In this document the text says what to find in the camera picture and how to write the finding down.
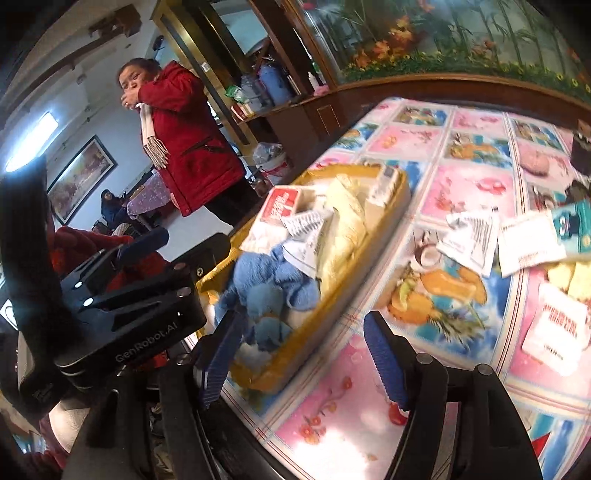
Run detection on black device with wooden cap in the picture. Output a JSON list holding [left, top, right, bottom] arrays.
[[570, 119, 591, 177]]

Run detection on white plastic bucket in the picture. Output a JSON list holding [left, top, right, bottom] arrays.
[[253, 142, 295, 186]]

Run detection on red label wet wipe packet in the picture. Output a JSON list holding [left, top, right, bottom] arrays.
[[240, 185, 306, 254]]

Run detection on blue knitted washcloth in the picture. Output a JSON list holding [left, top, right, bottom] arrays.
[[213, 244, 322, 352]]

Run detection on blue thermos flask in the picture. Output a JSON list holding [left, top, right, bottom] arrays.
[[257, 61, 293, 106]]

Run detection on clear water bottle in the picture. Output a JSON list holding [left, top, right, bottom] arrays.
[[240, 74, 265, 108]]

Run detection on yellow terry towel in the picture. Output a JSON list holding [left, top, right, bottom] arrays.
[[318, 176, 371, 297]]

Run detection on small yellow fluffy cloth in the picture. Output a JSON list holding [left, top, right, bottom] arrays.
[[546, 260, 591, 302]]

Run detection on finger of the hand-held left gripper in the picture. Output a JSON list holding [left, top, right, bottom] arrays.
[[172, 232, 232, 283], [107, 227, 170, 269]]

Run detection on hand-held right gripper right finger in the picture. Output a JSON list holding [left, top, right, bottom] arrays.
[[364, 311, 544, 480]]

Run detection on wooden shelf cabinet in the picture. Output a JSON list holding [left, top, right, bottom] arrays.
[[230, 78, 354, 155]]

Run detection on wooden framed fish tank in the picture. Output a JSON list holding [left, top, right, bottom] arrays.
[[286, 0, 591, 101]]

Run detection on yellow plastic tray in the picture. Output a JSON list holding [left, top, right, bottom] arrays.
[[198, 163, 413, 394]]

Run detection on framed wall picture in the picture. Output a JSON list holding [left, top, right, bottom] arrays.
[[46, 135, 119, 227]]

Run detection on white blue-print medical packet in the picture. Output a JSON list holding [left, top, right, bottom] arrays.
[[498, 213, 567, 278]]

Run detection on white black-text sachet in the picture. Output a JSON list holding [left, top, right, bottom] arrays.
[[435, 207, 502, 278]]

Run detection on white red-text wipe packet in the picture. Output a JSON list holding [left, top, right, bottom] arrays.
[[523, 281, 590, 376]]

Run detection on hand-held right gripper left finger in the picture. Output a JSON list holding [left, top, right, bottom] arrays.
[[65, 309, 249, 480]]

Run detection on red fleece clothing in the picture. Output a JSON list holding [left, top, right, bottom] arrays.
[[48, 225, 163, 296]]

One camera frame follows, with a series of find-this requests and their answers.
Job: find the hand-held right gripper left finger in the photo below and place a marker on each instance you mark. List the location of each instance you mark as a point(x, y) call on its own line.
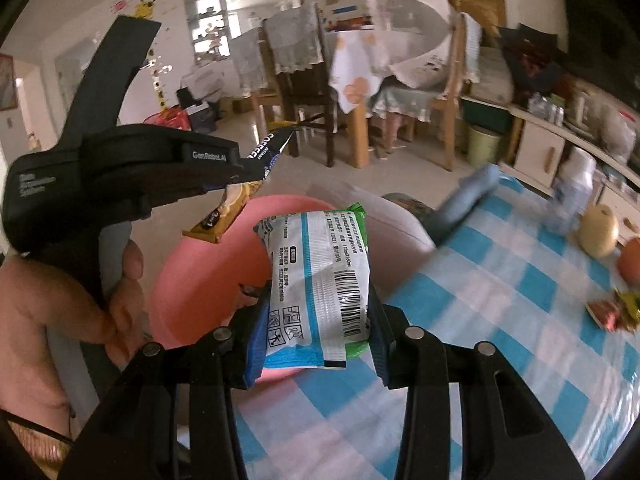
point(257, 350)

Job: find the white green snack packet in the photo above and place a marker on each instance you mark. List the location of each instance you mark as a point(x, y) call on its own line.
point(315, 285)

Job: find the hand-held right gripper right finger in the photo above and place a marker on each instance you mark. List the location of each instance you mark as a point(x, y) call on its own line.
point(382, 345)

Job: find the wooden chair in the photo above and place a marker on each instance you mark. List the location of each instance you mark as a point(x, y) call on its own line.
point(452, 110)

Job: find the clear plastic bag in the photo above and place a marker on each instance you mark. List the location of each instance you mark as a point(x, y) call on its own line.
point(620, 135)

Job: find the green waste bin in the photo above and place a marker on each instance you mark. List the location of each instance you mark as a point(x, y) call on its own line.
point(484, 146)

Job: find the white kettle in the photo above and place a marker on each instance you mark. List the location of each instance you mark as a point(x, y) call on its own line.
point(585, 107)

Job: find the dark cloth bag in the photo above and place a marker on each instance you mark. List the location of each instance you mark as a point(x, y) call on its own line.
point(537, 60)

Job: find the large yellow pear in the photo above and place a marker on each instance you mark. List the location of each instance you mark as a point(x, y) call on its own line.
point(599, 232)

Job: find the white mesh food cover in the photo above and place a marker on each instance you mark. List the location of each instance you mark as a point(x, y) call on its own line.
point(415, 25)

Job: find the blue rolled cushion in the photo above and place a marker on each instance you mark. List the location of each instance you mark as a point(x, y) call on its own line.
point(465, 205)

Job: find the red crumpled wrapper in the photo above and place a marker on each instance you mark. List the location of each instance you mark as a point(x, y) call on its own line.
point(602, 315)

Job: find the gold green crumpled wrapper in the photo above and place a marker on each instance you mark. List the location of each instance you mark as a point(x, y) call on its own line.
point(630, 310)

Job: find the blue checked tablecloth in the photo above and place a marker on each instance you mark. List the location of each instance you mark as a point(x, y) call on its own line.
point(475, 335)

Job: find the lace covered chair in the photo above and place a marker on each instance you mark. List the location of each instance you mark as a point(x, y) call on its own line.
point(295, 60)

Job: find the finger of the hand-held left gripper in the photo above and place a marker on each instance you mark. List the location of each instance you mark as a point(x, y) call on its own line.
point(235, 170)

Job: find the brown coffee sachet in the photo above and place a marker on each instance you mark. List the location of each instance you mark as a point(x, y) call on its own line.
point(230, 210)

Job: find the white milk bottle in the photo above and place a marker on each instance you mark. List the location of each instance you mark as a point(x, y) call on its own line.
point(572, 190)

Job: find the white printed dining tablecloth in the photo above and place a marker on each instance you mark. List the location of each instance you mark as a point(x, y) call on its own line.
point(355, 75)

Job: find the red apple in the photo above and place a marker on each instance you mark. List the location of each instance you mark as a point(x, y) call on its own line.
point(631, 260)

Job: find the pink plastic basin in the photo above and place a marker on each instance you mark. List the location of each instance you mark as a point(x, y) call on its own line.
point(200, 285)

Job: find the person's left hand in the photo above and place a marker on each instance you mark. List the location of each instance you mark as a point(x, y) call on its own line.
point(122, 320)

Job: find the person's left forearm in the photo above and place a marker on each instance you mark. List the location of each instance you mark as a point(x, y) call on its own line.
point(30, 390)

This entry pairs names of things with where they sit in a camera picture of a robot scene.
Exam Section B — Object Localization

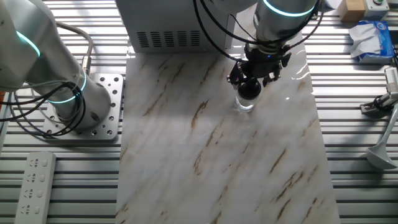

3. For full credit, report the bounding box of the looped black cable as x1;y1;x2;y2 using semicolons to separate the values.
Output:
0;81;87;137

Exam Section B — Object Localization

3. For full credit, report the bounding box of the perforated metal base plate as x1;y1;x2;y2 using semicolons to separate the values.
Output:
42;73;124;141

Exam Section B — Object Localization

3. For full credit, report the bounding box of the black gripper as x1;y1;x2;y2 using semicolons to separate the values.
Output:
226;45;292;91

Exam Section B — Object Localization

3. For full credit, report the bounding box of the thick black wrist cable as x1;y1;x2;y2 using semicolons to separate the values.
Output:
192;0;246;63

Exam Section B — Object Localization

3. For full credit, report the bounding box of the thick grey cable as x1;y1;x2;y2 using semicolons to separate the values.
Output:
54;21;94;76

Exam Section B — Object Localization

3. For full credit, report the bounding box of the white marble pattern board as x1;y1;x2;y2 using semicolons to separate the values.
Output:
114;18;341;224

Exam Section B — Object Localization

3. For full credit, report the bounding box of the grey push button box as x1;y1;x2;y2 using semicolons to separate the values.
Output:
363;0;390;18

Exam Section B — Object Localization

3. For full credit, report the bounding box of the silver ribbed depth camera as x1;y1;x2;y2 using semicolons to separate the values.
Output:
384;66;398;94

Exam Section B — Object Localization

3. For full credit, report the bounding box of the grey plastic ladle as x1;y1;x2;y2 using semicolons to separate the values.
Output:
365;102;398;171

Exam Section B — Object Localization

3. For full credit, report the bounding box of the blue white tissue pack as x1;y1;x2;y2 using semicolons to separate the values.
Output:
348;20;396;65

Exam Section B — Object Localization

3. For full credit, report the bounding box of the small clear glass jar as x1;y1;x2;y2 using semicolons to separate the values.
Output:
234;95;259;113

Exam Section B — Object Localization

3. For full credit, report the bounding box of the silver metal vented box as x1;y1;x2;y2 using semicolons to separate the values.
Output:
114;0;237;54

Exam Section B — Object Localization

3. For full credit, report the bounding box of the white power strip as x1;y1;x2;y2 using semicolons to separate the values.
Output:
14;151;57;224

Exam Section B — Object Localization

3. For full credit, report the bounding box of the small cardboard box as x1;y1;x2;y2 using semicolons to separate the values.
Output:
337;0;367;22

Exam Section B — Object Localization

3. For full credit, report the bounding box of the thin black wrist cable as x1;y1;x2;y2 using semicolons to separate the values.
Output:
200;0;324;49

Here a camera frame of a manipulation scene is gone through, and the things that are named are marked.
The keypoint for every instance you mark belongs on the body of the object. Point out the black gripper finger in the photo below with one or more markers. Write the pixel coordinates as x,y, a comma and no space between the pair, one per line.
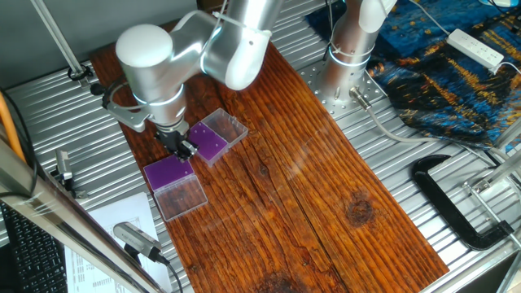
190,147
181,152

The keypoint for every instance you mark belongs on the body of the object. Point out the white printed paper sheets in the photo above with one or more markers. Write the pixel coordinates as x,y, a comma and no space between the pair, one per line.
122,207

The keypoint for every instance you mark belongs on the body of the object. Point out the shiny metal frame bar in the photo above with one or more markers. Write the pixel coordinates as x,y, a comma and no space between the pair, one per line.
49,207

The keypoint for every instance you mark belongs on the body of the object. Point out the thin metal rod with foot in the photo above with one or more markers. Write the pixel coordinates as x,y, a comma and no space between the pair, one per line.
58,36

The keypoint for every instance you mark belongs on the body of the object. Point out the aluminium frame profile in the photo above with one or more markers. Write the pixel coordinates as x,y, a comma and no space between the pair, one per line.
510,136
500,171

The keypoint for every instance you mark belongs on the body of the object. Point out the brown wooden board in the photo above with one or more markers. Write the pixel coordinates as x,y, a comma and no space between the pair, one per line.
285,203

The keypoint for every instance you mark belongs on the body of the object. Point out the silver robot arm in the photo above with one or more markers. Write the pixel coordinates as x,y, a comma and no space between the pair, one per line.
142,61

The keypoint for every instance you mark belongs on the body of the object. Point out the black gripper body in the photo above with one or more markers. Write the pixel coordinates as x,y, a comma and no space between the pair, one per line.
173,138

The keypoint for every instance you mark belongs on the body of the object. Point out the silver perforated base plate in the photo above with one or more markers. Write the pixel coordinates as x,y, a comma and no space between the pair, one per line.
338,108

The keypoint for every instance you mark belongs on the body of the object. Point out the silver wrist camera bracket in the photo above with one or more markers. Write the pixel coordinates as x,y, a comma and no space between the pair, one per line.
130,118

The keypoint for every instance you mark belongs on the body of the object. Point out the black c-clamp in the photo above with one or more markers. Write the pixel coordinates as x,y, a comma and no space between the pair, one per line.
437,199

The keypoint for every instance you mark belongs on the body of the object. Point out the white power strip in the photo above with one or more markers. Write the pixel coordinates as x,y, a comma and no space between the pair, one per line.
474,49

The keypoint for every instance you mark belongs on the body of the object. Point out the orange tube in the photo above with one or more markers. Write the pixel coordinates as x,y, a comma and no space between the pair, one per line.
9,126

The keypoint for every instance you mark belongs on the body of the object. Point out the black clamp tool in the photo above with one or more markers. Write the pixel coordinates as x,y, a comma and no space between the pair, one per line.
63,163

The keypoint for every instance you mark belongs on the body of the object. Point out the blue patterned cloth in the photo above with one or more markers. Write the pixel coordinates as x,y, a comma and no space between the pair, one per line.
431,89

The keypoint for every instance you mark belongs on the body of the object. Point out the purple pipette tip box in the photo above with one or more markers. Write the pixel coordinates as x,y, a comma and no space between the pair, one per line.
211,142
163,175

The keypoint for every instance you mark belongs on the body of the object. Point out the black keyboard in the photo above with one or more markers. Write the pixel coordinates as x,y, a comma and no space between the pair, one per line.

════

* **What the task asks**:
Search the material above for the string "cable", and copy every line in which it turns up.

* **The completed task**:
3. For full credit, report the bounding box of the looped black cable as x1;y1;x2;y2 using semicolons to separate the values.
3. For full credit, report the bounding box of the thick black wrist cable as x1;y1;x2;y2 using semicolons to separate the values.
3. For full credit, report the bounding box of the thick grey cable as x1;y1;x2;y2 using semicolons to separate the values.
3. For full credit, report the bounding box of the thin black wrist cable as x1;y1;x2;y2 using semicolons to separate the values.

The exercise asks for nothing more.